[Data records]
====

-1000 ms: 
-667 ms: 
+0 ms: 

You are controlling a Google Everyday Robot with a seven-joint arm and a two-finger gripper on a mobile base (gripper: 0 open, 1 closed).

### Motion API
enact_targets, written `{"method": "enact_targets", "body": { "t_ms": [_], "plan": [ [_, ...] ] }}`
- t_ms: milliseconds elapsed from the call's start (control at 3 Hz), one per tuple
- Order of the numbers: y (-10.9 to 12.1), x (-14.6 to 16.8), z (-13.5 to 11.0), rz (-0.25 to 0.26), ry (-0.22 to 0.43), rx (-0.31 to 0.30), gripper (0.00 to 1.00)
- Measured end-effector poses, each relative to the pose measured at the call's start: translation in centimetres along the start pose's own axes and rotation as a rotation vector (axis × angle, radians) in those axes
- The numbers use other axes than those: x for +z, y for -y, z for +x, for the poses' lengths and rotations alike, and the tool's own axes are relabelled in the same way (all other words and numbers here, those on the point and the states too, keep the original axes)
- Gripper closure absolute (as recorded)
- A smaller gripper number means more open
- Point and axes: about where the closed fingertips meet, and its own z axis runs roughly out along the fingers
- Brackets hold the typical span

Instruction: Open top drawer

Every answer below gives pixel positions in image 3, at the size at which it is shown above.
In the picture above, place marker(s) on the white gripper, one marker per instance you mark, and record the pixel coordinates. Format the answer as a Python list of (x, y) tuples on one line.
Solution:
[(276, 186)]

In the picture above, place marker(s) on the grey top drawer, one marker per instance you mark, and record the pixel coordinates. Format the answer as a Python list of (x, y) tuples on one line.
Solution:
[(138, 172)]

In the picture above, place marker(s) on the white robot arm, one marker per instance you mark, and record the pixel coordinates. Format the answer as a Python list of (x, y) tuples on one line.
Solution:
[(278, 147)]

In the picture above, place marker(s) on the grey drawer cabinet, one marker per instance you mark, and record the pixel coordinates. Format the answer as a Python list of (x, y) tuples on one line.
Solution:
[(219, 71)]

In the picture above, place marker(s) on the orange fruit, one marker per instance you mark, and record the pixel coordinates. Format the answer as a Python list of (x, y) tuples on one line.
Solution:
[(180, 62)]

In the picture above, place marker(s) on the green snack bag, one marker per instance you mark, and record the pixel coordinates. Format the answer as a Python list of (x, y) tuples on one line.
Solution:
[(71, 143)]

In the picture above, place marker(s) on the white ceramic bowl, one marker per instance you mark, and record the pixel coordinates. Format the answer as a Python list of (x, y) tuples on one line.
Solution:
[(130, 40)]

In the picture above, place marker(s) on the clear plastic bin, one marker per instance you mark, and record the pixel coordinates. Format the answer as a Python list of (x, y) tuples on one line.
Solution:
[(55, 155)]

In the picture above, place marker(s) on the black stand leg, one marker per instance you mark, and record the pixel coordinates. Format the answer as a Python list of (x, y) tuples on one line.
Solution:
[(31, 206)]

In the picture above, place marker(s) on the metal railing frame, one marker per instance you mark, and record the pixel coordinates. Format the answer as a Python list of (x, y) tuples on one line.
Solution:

====

_PROBLEM DETAILS:_
Go through the data, and copy each line in which the word "axes" appears.

_RESPONSE:_
- Measured end-effector poses, each relative to the pose measured at the call's start: translation in centimetres along the start pose's own axes and rotation as a rotation vector (axis × angle, radians) in those axes
- The numbers use other axes than those: x for +z, y for -y, z for +x, for the poses' lengths and rotations alike, and the tool's own axes are relabelled in the same way (all other words and numbers here, those on the point and the states too, keep the original axes)
- Point and axes: about where the closed fingertips meet, and its own z axis runs roughly out along the fingers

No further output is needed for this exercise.